[Exercise goal] Scan the data, and whenever a line contains "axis", copy it.

[Source data]
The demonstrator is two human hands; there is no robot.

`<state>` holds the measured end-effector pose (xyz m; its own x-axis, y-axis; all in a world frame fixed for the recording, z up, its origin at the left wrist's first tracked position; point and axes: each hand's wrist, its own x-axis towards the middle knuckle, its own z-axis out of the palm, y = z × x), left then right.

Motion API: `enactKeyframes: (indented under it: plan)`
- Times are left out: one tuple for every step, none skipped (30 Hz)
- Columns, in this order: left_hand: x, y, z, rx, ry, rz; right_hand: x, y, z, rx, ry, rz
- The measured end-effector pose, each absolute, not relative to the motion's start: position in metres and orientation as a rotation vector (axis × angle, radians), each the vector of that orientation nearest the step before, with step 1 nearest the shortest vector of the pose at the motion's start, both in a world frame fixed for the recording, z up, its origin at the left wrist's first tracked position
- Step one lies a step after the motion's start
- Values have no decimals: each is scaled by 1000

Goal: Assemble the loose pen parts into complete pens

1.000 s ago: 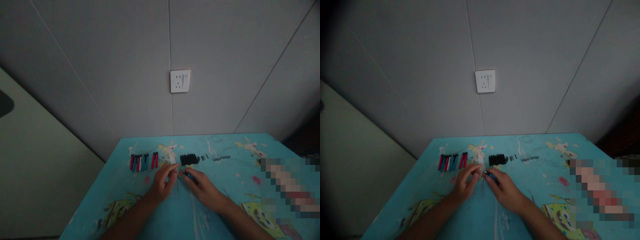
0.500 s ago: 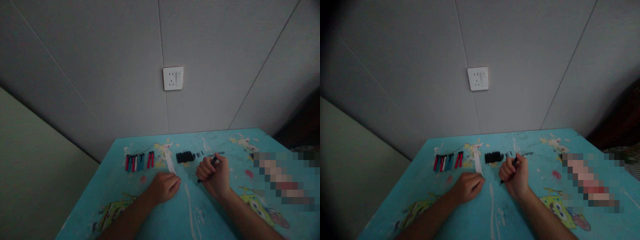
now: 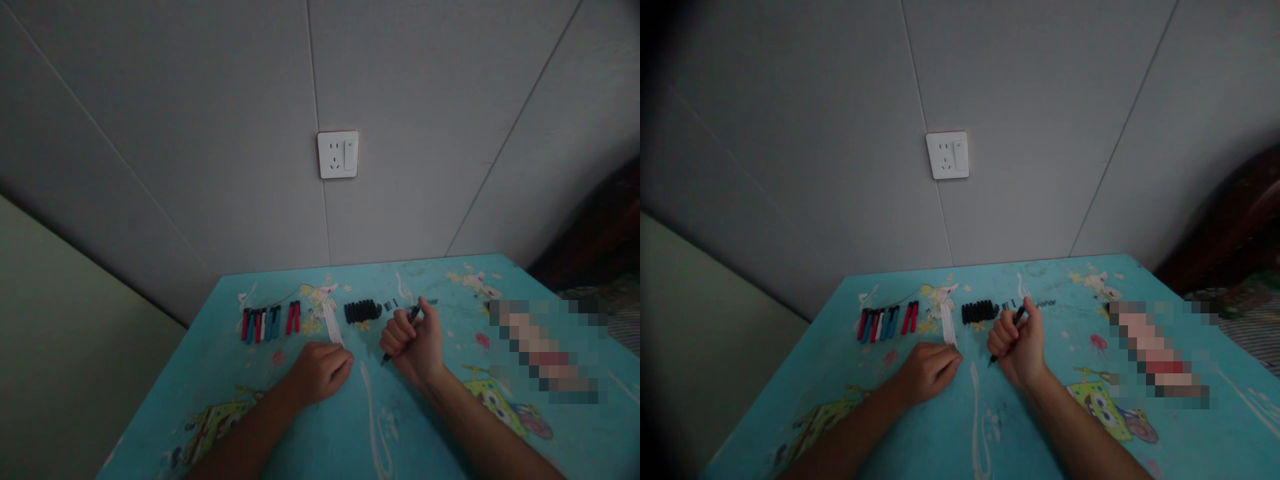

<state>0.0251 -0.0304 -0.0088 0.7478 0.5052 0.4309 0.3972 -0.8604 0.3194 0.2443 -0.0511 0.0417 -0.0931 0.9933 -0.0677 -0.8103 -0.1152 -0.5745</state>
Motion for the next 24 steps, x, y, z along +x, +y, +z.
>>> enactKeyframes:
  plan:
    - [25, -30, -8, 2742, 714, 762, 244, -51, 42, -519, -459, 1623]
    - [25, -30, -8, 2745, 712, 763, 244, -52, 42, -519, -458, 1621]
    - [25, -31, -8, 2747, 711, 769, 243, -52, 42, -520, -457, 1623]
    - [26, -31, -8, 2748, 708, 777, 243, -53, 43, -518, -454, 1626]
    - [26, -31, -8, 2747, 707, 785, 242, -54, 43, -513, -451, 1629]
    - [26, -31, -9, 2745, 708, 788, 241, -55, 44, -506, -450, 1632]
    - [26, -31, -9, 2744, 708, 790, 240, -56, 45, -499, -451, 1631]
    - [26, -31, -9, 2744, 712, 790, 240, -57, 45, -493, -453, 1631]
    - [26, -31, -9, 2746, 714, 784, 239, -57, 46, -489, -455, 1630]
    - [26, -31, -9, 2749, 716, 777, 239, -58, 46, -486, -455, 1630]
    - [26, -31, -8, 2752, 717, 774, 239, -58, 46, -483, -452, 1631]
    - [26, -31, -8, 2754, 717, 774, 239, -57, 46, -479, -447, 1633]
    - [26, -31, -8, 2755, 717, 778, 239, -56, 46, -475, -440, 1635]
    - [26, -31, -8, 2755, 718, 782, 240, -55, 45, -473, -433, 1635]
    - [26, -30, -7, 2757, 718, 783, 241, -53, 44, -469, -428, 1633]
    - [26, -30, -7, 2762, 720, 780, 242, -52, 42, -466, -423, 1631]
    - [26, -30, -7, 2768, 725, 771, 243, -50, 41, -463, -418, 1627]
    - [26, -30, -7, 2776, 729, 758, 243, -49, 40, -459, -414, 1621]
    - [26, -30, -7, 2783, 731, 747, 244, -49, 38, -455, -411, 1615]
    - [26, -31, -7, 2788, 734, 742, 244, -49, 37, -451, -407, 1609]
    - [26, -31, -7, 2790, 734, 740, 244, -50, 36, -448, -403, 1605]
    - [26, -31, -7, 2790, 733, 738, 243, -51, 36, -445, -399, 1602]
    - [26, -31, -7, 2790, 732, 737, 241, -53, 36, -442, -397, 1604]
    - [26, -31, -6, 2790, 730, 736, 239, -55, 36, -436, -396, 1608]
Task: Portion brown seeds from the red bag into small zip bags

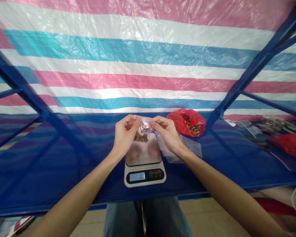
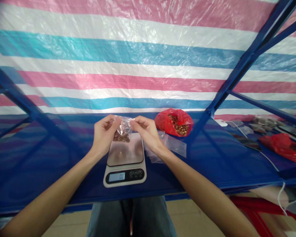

[Solution to this task]
`<state>` holds the measured end-effector pose (xyz m; its own x-axis, y-axis; all in a world frame fixed for the recording, z up, its origin at the left wrist's first tracked position; point and axes: each hand's wrist, its own x-axis towards the middle knuckle, its own z-axis out of the palm, y = z × x), left then right.
- The measured end-effector pose, each absolute, not relative to the motion's start: position in metres and orientation as a rotation vector (axis × angle, radians), each the vector of that orientation nearest the step before, with step 1 nearest the shortest vector of the pose at the motion's start, both in a world frame fixed for the recording, z up, its origin at the left wrist's first tracked position

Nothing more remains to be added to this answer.